Add the presence of two volcanic female percussionists – Noriko Terada and Caitlin Kalafus – and the wildly pounding music of Andrew Wilkie (with help from engineer Laurence Maddy and sound designer Andy Jackson), along with dramatically shifting steel beams, ladders, platforms and troughs – all set ablaze by Gavin Norris’s lighting and other visual tricks – and you have big sound and a whole lot of high impact spectacle as well as immensely engaging macho interplay.
The savvy, understated Anthony Russo is “The Foreman” of the ensemble, with Chaise Rossiello as the beefy, self-mockingly sexy Funky, Reid Perry as the lanky, boyish Kid, and Nathaniel Hancock, Richie Miller, Justin Myles, Nathan Beech and Sam Marks completing the lineup.
The pacing of the show is impeccable, with dangerous stunt dancing on a raked platform that suggests the splitting of the tectonic plates, a storm of electrical sparks that suggests a steel plant scene, and a sweetly winning teacher-student exchange between Russo and Perry.
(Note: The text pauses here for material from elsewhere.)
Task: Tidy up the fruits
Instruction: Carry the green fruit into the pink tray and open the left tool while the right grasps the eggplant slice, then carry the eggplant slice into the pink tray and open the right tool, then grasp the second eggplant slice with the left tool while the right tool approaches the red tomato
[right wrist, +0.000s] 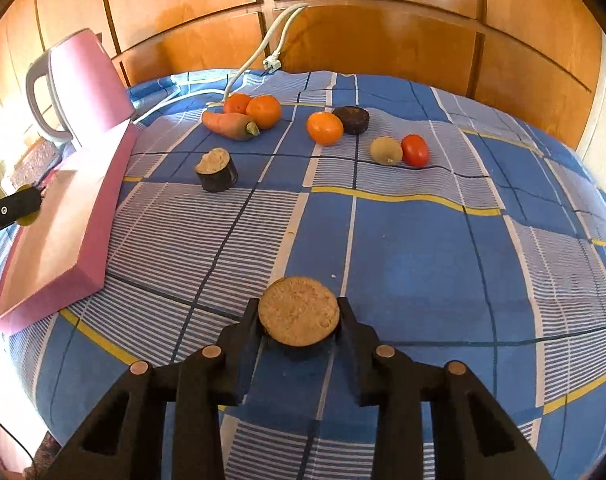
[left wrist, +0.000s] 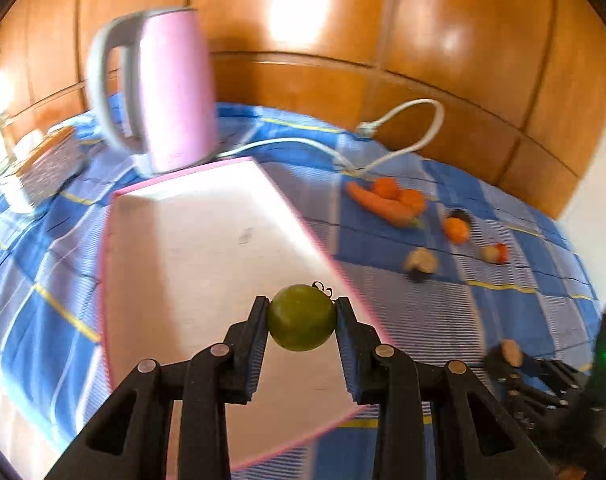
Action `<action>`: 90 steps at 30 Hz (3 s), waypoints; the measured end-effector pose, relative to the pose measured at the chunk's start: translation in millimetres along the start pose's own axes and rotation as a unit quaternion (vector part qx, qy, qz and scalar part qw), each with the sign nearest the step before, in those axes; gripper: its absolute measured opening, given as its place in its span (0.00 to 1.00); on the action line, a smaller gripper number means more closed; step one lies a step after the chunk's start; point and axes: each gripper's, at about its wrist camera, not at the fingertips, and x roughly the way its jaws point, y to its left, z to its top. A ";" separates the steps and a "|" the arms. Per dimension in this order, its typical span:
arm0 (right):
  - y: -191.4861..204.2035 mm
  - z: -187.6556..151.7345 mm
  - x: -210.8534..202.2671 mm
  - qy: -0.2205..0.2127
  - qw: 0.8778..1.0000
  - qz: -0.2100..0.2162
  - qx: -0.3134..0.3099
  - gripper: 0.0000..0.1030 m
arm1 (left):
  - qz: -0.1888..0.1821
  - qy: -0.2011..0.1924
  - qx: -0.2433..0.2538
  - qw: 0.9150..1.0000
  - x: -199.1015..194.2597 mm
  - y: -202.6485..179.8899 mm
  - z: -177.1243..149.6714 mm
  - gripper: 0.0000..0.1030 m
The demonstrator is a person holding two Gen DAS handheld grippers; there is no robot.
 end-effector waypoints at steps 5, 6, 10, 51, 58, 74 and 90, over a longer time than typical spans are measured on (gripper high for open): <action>9.1 0.6 -1.0 -0.006 1.000 -0.018 -0.010 0.35 | 0.030 0.004 -0.014 0.999 3.7 17.7 -7.2 0.32; 11.7 1.1 -1.6 -0.007 1.000 -0.019 -0.013 0.35 | 0.032 0.007 -0.020 0.999 5.2 20.7 -8.8 0.32; 24.4 5.1 -5.9 -0.015 0.999 -0.007 -0.031 0.35 | 0.040 0.013 -0.034 0.999 8.9 28.8 -12.6 0.33; 176.2 43.1 -15.7 -0.035 0.980 0.139 -0.136 0.35 | 0.091 -0.040 -0.101 0.990 -40.7 86.4 -30.9 0.66; 155.7 37.4 -29.8 -0.050 0.985 0.121 -0.109 0.35 | 0.071 -0.037 -0.079 0.994 -40.9 67.0 -33.3 0.67; 86.9 37.9 -38.0 -0.066 0.996 0.053 -0.033 0.35 | 0.027 -0.032 -0.006 0.999 -34.7 11.6 -31.4 0.68; 14.5 33.4 -31.1 -0.054 0.998 -0.001 0.042 0.35 | -0.042 -0.010 0.055 0.998 -11.1 -48.8 -13.9 0.64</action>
The 85-minute show is an Olympian workout for its cast (and technicians), but they all seem to be having the time of their life. So will you.
“Tap Dogs” runs through April 21 at the Nederlander Theatre, 24 W. Randolph St. For tickets ($15-$65) call (800) 775-2000 or visit broadwayinchicago.com. Running time is 85 minutes with no intermission.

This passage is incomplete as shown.